Hillsdale’s Moore adopted a recruiting strategy similar to TFA’s when he ran a charter school in Colorado. He hired “liberal arts majors from liberal arts colleges” rather than education school graduates. “I found it better to hire somebody with a degree in English than somebody who struggles with the language themselves.” He added that some good teachers come out of the education schools: “They’re the ones who want to teach so badly they’re willing to persevere through all that mind-numbing rubbish.”

The problem of poor quality teachers is so systemic that only drastic measures will work, according to Stotsky. She named her talk “Why We Must Raise the Bar for Entry to an Education School,” because they frequently admit people who lack the necessary academic ability to teach. Stotsky cited a test given to recent education school graduates in Massachusetts on elementary school level mathematics. An amazing 75 percent failed, prompting her to wonder “how do teachers teach math when they can’t do it themselves?”

Stotsky also contrasted teacher certification, which seems to reduce the level of teaching, to medical licensure, which raised them. She referred to the Flexner Report from the early 20th century, which caused many medical schools to raise their entrance standards, restricting admission to the “top 10 to 20 percent” of applicants. As a result of the report, many medical schools closed their doors and there was a large reduction in the number of doctors, but the practice of medicine—and the health of the nation—improved dramatically.

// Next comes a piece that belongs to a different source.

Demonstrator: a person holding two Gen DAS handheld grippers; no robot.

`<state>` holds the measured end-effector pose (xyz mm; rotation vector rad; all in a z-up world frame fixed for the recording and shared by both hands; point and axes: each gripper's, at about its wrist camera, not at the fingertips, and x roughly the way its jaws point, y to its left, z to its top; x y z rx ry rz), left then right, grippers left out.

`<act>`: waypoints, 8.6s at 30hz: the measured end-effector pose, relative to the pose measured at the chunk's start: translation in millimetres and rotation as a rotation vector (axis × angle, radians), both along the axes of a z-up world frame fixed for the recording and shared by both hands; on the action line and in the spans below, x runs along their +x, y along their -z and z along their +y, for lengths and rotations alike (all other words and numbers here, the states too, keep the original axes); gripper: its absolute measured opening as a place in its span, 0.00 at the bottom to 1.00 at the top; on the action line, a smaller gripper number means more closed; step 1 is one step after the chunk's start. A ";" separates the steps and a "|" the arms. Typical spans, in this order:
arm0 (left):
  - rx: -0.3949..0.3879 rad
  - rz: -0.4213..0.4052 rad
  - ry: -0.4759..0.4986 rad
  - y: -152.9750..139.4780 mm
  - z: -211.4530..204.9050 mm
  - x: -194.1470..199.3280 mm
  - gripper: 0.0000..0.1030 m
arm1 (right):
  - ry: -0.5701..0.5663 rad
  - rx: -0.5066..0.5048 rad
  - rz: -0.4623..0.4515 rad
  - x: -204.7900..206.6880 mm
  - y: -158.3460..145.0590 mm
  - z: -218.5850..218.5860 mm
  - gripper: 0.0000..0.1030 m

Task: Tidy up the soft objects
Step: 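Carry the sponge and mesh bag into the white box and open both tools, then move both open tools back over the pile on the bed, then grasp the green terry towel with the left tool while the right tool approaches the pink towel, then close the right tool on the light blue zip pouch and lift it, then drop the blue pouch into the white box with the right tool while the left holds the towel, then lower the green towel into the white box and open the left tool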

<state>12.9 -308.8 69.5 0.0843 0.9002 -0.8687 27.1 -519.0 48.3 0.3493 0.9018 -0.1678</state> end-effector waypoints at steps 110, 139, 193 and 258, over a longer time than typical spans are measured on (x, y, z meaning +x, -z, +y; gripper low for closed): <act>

She said that, if educators wished to improve their performance and be taken seriously as professionals, as did medical doctors, undergraduate teacher education programs should cease. Universities should instead follow a European-style system, in which teachers must have degrees in academic subjects—even master’s degrees—before attending education classes.

Several participants focused on specific procedural solutions; UNC-Wilmington education professor Martin Kozloff, who works with many low-income elementary school students, and Denise Kent, the principal of North Carolina’s largest public charter school, both cited the Direct Instruction method as a way to improve reading levels. Direct Instruction focuses on intense drilling and many studies have shown it to be an effective tool. However, it has many detractors, even those who favor its focus on phonics for reading instruction, since it is seen as overly scripted and confining for teachers.

Kozloff added that much of the problem is that education schools have lost a clear set of objectives and that university education leaders have become arrogant, defensive, and egoistic. As a result, they have shifted the focus from training teachers to teach the skills children will need for future learning and working to “vague mission statements with political objectives.”

He cited an unnamed book that has been use to teach “hundreds of thousands of education school graduates” over the years as an example of the “nonsense” that is pushed onto future teachers in this unfocused atmosphere: “learning is continuous, spontaneous, and effortless, requiring no particular attention, conscious motivation, or specific reinforcement.”

Kozloff fumed at that idea: “If you’re talking about sucking on a lollipop, that’s true, but anything more complex than that requires effort, attention, and motivation.”

When prompted by Pope Center president Jane Shaw to mention positive developments, Moore said he sees “a hunger” by parents for change from the current mediocrity. Andrew Lakis, who coordinates TFA activities in eastern North Carolina, said that there are more alternate routes to enter the teaching profession than before, and that there is an increasing pressure for accountability.

Moore had one additional suggestion that could solve the problem of discovering the best way to train teachers: “Let school principals hire anybody they want to, with or without certification, and compare them side-by-side.”

That might be the only way to cut through all the rhetoric to get to actual reform.